Your output must hold every entry exactly as written and none of the pictures.

--- START ---

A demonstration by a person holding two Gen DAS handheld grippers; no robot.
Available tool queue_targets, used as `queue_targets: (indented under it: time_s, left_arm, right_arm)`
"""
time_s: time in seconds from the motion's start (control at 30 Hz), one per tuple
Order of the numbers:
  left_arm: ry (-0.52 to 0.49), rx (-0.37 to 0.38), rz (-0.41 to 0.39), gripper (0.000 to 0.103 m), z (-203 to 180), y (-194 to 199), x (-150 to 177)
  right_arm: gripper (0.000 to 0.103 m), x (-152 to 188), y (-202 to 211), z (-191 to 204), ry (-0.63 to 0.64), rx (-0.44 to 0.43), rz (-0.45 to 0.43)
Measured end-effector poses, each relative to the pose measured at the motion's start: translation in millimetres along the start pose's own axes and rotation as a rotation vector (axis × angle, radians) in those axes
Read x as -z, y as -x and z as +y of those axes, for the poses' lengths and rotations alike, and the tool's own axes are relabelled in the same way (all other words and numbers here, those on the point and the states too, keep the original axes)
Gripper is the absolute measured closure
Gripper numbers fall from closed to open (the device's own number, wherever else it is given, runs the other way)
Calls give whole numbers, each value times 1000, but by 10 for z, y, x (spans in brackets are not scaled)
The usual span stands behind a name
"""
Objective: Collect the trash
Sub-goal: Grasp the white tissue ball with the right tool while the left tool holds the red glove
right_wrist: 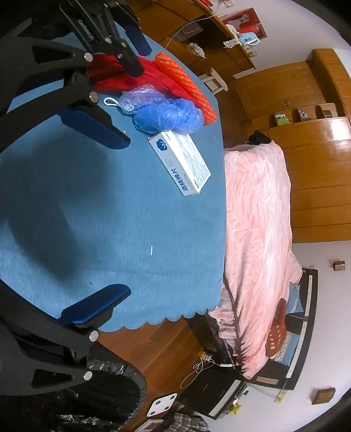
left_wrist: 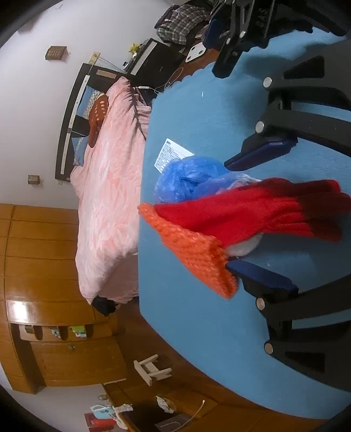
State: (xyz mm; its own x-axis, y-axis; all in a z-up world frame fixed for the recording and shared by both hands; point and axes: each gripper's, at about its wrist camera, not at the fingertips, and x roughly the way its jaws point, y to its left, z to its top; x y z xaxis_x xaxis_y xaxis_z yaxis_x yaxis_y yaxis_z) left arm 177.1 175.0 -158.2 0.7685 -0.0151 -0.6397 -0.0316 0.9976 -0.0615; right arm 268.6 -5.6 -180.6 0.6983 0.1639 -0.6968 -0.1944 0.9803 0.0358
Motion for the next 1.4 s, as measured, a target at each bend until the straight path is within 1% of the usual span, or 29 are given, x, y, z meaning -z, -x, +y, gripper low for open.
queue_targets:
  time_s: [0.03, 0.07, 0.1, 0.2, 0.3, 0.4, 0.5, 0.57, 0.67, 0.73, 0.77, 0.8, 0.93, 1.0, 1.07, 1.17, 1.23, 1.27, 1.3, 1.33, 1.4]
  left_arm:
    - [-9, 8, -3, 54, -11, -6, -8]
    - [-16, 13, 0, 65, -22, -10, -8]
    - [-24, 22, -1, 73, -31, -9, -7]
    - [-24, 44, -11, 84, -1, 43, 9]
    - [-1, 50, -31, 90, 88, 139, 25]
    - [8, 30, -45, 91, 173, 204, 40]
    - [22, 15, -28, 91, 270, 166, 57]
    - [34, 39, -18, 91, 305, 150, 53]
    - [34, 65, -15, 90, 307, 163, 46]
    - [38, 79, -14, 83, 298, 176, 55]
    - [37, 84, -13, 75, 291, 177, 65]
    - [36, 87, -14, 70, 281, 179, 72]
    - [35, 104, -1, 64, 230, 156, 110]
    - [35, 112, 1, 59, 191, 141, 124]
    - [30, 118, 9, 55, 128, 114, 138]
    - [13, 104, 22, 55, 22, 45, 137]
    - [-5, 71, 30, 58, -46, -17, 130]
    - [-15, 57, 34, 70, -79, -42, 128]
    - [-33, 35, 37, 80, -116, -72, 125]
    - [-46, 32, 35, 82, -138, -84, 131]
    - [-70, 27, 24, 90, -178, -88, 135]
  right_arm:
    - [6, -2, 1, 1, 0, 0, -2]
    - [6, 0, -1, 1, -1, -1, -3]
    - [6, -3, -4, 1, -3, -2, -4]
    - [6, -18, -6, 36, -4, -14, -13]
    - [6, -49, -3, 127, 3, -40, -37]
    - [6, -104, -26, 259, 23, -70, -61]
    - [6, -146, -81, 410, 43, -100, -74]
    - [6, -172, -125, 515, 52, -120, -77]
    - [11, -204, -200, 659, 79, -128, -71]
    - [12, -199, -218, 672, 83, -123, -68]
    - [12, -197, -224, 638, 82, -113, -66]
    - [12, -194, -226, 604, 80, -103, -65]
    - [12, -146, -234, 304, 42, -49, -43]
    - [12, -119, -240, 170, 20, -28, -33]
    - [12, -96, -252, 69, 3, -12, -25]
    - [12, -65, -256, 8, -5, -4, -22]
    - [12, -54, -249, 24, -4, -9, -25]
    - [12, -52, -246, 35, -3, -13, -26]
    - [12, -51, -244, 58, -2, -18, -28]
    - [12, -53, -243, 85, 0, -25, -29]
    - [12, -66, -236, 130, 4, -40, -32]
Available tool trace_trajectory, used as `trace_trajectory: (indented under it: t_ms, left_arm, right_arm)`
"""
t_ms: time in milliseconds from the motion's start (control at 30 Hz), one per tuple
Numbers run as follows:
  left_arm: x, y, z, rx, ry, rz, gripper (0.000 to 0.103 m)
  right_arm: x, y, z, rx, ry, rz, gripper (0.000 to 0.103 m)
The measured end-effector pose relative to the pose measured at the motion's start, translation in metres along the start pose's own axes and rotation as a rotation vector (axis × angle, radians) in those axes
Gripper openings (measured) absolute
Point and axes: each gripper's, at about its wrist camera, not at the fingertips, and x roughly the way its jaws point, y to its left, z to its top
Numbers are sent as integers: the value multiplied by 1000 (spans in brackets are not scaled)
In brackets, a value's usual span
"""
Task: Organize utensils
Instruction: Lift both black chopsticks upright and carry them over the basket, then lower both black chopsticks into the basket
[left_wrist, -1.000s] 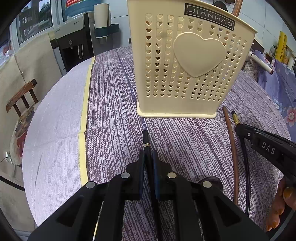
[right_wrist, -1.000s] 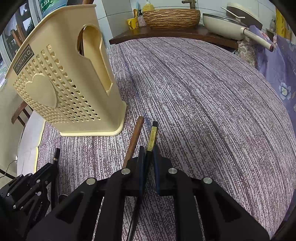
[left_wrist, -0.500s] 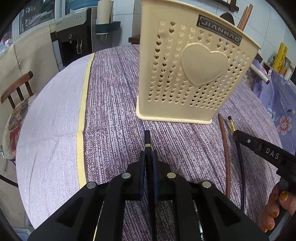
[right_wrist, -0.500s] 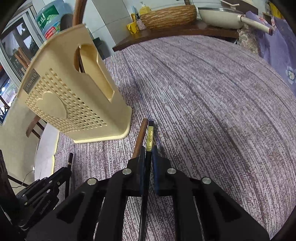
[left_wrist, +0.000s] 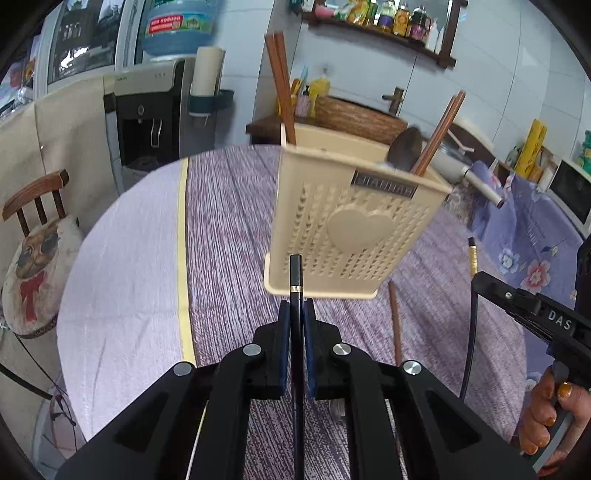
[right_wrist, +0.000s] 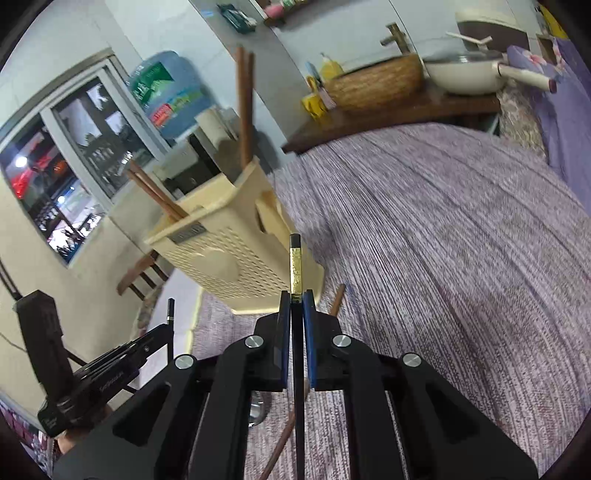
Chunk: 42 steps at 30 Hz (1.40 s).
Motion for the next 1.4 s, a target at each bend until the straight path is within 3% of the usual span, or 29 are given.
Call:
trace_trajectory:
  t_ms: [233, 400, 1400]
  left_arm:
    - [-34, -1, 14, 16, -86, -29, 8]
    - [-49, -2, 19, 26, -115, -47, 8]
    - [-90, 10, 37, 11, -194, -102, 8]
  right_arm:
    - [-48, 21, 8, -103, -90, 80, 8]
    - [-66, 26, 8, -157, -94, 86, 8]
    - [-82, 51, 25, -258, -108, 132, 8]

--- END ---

RESPONSE TO THIS TASK:
A demonstration by a person holding two Gen DAS handheld grippers; no robot.
Available tool queue_targets, used as `queue_targets: (indented under it: time_s, left_arm, right_arm)`
"""
time_s: time in seconds from the motion's start (control at 30 Hz), one per tuple
Order of the numbers:
  left_arm: ry (-0.52 to 0.49), rx (-0.37 to 0.38), rz (-0.41 to 0.39), gripper (0.000 to 0.103 m), z (-203 to 180), y (-194 to 199), x (-150 to 177)
  right_arm: gripper (0.000 to 0.103 m), x (-152 to 188), y (-202 to 211), z (-191 to 204), ry (-0.63 to 0.64), rx (-0.44 to 0.43), rz (-0.45 to 0.43)
Measured end-effector poses, each relative to the pose measured at the motion's start: translation in millimetres along the start pose's own axes and rotation as a rotation vector (axis × angle, radians) in those axes
Read x as -z, y as -x and z as +y of those axes, for the poses' lengths and rotations alike, and the tool's own axes are relabelled in the same way (all other words and numbers here, those on the point and the states too, keep the original axes)
Gripper is the absolute measured closure
Gripper numbers fall from closed to open (the device's own number, wherever else it is given, runs the other way)
Calls give whole numbers, each value times 1000, but by 10 for z, y, x (spans in brackets are not scaled)
The usual span stands behind a name
"""
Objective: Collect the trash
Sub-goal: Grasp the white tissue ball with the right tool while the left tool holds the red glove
right_wrist: 
left_wrist: 
State: (xyz mm; its own x-axis, y-axis; all in a z-up world frame fixed for the recording and shared by both hands; point and axes: each gripper's, at about its wrist camera, not at the fingertips, and x roughly the way its jaws point, y to its left, z to its top; x y z xaxis_x xaxis_y xaxis_z yaxis_x yaxis_y yaxis_z) left arm 177.1 175.0 -158.2 0.7685 -0.0151 -0.6397 -0.0316 0.9976 -0.0615; right arm 268.6 -5.6 -180.6 0.6983 0.1639 -0.6968 -0.1944 0.9803 0.0358
Motion for the next 1.4 s, as measured, a target at each bend until the straight path is within 1% of the usual span, or 29 are given, x, y, z meaning -z, -x, +y, gripper low for open.
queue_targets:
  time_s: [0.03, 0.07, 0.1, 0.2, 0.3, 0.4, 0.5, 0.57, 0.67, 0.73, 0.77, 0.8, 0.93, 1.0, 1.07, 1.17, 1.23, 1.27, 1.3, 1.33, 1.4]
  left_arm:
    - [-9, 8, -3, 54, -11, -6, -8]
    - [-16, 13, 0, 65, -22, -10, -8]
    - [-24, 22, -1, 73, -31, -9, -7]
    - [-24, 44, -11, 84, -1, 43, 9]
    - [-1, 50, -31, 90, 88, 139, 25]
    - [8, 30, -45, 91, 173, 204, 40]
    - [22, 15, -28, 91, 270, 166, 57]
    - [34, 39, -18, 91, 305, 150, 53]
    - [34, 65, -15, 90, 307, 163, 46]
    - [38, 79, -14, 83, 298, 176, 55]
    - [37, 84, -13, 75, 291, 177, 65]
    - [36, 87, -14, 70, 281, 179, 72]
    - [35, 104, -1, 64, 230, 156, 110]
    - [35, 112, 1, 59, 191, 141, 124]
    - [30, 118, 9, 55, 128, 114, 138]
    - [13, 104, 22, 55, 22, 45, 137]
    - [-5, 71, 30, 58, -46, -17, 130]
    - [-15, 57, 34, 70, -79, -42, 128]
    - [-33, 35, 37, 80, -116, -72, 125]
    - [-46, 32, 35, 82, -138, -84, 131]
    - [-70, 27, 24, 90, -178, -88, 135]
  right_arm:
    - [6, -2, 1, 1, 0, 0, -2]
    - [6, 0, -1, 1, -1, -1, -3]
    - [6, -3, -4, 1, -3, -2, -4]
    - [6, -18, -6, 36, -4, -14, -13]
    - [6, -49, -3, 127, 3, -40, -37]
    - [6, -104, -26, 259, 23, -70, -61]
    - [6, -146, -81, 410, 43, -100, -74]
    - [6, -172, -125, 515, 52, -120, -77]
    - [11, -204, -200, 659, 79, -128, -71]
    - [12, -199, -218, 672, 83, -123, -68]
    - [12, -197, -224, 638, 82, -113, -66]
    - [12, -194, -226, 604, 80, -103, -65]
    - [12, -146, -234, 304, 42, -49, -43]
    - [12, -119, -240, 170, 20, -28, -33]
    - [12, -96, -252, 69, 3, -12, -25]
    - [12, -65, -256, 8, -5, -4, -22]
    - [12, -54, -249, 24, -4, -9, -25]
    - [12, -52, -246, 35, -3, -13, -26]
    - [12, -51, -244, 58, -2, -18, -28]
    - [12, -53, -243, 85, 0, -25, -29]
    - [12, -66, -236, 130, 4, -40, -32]
Available tool trace_trajectory, used as `trace_trajectory: (indented under it: t_ms, left_arm, right_arm)`
"""
t_ms: time in milliseconds from the motion's start (control at 30 Hz), one per tuple
Numbers run as follows:
  left_arm: x, y, z, rx, ry, rz, gripper (0.000 to 0.103 m)
  right_arm: x, y, z, rx, ry, rz, gripper (0.000 to 0.103 m)
The measured end-effector pose relative to the pose measured at the motion's start, translation in metres along the start pose's own axes and rotation as a rotation vector (axis × angle, radians) in those axes
Gripper openings (measured) absolute
Point and axes: each gripper's, at about its wrist camera, not at the fingertips, and x roughly the way its jaws point, y to its left, z to its top
Numbers are sent as integers: the value multiplied by 1000 (spans in brackets are not scaled)
In brackets, a value's usual span
"""
Task: Organize utensils
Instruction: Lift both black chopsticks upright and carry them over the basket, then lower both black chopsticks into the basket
[left_wrist, -1.000s] 
[right_wrist, -1.000s] 
[left_wrist, -0.500s] 
[right_wrist, -0.500s] 
[left_wrist, +0.000s] 
[right_wrist, +0.000s] 
Chunk: 42 steps at 30 Hz (1.40 s).
Motion for the next 1.4 s, a target at each bend until the straight path is within 3% of the usual span, or 29 are given.
Call:
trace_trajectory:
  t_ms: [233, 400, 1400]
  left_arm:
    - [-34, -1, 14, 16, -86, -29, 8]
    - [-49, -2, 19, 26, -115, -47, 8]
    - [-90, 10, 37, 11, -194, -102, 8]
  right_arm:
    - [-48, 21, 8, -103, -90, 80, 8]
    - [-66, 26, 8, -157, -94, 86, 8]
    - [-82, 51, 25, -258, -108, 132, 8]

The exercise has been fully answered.